[WHAT THE TASK ASKS]
Taking the line that contains "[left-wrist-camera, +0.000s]" as the first, copy exactly every line through the last line of the records, and nothing else.

[RECORDED DATA]
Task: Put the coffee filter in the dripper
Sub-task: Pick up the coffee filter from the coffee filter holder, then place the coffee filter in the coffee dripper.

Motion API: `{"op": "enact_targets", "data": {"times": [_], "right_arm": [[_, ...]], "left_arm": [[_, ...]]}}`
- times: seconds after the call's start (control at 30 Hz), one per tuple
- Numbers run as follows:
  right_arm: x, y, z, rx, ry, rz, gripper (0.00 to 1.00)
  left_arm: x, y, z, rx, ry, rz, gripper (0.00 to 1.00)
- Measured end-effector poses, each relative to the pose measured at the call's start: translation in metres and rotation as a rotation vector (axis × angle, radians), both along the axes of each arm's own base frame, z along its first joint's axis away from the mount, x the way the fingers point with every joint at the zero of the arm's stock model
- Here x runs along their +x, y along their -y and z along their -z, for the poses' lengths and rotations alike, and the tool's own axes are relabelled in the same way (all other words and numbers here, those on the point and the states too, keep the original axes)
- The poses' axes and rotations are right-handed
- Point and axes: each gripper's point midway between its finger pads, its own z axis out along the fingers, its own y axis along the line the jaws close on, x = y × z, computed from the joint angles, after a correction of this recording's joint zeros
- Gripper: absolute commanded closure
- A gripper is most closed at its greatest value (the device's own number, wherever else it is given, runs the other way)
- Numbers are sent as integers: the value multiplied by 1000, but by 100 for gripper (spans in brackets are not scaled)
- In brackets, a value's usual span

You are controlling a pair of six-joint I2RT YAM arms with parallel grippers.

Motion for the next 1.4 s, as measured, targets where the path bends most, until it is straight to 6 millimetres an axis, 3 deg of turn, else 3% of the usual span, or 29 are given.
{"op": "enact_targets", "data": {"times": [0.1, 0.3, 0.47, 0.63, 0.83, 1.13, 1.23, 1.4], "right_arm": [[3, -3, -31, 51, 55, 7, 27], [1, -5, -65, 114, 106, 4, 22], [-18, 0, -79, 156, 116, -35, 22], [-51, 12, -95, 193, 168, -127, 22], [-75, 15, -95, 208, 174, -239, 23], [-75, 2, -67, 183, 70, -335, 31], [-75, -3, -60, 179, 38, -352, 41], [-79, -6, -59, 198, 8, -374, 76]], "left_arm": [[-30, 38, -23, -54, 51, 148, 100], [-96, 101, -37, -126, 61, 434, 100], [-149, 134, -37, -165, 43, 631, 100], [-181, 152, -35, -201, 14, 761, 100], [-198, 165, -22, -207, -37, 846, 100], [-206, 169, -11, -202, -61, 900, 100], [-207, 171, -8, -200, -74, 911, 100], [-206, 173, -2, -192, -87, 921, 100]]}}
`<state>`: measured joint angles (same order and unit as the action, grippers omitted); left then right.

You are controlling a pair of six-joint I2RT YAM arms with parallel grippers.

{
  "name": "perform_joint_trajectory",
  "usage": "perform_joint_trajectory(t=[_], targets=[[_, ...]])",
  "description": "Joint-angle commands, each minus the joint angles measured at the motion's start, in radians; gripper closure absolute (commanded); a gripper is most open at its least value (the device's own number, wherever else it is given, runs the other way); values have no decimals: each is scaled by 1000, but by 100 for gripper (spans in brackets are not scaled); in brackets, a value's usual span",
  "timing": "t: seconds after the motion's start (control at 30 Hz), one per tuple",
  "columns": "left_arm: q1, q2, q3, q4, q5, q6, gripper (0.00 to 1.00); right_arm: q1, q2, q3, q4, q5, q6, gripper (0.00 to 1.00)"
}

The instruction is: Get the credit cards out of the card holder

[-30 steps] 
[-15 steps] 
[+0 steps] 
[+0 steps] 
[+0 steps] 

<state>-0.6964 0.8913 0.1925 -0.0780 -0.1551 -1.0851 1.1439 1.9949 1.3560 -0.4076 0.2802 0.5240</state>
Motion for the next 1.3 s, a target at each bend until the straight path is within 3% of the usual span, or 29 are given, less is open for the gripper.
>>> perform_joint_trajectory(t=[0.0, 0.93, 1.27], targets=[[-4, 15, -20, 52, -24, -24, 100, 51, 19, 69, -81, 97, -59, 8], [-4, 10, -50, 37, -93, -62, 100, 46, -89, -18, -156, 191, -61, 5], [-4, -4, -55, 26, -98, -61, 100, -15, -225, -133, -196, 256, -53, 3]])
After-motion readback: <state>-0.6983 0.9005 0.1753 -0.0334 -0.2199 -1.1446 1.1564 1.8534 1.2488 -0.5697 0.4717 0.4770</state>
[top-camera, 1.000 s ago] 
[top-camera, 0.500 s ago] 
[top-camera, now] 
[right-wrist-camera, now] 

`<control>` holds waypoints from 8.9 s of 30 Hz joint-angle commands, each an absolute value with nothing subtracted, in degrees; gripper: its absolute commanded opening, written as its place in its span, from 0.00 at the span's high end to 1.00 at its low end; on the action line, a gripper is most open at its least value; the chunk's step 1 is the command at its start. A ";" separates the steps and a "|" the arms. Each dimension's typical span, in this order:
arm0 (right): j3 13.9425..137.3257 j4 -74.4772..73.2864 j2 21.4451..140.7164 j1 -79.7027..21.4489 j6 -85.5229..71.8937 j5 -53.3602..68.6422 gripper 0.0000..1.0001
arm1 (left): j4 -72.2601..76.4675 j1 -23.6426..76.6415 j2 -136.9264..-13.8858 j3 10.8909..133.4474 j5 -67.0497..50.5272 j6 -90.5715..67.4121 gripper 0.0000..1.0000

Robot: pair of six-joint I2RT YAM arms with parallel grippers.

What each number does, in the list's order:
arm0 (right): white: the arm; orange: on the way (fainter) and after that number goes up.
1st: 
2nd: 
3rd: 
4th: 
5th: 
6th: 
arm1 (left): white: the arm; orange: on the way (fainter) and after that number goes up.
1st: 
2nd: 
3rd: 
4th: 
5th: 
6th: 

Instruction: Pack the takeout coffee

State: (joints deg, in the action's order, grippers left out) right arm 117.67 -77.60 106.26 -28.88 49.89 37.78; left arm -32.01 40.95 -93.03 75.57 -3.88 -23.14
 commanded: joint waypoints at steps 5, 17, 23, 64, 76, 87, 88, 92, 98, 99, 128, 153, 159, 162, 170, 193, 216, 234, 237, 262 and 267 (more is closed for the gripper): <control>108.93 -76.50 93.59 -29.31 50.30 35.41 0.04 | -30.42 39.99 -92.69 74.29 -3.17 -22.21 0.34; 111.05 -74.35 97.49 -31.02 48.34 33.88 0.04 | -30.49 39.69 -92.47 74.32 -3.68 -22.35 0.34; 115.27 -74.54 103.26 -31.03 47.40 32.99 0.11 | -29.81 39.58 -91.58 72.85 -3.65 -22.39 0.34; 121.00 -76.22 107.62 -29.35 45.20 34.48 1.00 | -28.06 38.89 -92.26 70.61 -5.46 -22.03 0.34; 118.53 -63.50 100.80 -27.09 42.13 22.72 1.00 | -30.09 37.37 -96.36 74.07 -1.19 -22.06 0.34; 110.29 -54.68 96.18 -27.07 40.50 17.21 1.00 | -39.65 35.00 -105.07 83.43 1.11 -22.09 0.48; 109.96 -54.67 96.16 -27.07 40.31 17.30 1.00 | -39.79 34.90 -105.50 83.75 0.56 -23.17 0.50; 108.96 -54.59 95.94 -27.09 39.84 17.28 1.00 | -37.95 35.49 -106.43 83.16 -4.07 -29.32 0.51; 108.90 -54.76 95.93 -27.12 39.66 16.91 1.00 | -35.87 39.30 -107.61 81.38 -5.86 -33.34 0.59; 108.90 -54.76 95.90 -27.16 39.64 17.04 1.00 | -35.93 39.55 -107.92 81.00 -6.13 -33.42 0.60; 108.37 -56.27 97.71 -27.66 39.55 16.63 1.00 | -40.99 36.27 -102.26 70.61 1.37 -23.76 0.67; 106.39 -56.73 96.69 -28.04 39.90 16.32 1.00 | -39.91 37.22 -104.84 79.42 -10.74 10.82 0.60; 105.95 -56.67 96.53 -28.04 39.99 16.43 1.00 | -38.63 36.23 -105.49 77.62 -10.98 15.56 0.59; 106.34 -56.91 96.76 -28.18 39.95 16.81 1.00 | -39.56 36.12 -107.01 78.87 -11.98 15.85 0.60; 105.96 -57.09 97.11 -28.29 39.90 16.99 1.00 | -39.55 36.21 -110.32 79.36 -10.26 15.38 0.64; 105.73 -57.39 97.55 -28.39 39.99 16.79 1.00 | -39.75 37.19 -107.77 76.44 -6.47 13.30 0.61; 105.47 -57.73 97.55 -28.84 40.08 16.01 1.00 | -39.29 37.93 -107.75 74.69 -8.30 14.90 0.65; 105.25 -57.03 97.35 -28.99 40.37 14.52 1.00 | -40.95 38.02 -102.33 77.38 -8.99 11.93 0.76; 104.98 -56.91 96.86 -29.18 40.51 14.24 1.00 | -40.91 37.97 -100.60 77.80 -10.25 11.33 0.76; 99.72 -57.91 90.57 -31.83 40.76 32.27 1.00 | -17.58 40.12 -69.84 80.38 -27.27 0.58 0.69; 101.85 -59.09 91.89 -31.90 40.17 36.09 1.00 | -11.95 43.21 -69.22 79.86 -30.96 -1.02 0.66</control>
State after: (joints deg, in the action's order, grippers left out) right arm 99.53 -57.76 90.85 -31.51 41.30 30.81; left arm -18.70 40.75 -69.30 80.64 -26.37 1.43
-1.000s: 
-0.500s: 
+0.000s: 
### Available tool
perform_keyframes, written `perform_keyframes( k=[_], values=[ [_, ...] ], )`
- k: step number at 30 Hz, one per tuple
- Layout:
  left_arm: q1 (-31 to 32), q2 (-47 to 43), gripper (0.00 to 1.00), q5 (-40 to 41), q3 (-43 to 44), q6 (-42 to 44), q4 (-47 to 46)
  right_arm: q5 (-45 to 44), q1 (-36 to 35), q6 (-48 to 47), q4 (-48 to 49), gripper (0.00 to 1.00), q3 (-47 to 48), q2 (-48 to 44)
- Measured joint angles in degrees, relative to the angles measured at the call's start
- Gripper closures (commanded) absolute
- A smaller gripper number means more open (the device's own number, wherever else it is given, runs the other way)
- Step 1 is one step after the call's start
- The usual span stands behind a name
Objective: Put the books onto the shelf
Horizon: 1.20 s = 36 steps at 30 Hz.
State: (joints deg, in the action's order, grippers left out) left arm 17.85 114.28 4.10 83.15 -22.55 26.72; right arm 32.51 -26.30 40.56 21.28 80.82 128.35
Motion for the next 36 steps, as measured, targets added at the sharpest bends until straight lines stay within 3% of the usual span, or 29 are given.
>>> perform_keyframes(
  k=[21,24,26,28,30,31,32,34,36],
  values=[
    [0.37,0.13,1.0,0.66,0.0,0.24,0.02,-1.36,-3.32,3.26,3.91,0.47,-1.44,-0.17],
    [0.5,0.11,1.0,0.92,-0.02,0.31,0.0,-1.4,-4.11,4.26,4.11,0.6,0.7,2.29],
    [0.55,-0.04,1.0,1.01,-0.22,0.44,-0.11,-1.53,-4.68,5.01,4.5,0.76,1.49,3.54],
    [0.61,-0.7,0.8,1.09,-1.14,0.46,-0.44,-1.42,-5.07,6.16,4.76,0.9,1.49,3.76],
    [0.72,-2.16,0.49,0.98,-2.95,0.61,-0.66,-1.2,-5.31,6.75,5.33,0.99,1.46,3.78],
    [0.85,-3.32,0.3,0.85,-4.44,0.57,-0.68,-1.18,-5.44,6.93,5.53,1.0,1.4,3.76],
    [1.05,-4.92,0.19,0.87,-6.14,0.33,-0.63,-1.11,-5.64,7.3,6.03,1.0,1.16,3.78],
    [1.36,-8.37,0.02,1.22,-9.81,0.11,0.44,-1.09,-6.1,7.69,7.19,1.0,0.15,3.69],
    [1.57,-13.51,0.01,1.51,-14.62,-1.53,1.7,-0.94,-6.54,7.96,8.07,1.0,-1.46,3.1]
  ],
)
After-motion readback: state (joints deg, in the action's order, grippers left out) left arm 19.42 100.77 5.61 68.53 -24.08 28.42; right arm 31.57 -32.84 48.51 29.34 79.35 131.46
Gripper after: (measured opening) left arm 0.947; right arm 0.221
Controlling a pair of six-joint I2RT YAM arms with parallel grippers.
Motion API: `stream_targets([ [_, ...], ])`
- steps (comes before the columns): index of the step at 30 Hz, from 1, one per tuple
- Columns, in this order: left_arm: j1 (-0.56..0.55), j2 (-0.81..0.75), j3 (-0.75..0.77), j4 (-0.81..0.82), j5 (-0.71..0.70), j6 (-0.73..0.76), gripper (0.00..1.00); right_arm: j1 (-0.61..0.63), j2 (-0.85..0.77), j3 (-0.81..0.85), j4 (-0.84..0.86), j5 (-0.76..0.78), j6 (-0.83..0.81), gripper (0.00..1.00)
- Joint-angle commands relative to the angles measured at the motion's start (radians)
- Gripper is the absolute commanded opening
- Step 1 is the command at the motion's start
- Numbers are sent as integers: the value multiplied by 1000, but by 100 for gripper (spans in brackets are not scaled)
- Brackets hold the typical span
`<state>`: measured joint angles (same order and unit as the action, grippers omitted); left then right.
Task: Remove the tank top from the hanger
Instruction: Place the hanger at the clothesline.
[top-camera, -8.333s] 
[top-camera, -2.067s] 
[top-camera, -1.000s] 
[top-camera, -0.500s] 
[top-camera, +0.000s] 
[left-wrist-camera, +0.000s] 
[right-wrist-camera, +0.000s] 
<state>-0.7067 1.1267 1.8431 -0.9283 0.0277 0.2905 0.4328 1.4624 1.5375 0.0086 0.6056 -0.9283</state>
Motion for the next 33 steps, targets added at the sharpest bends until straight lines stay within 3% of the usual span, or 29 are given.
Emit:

[RESPONSE]
[left-wrist-camera, +0.000s] 
[right-wrist-camera, +0.000s] 
<state>-0.7067 1.1267 1.8431 -0.9283 0.0277 0.2905 0.4328 1.4624 1.5375 0.0086 0.6056 -0.9283</state>
Motion for the next 33 steps, targets added at the sharpest bends until straight lines stay within 3% of the usual span, or 29 are given.
Emit:

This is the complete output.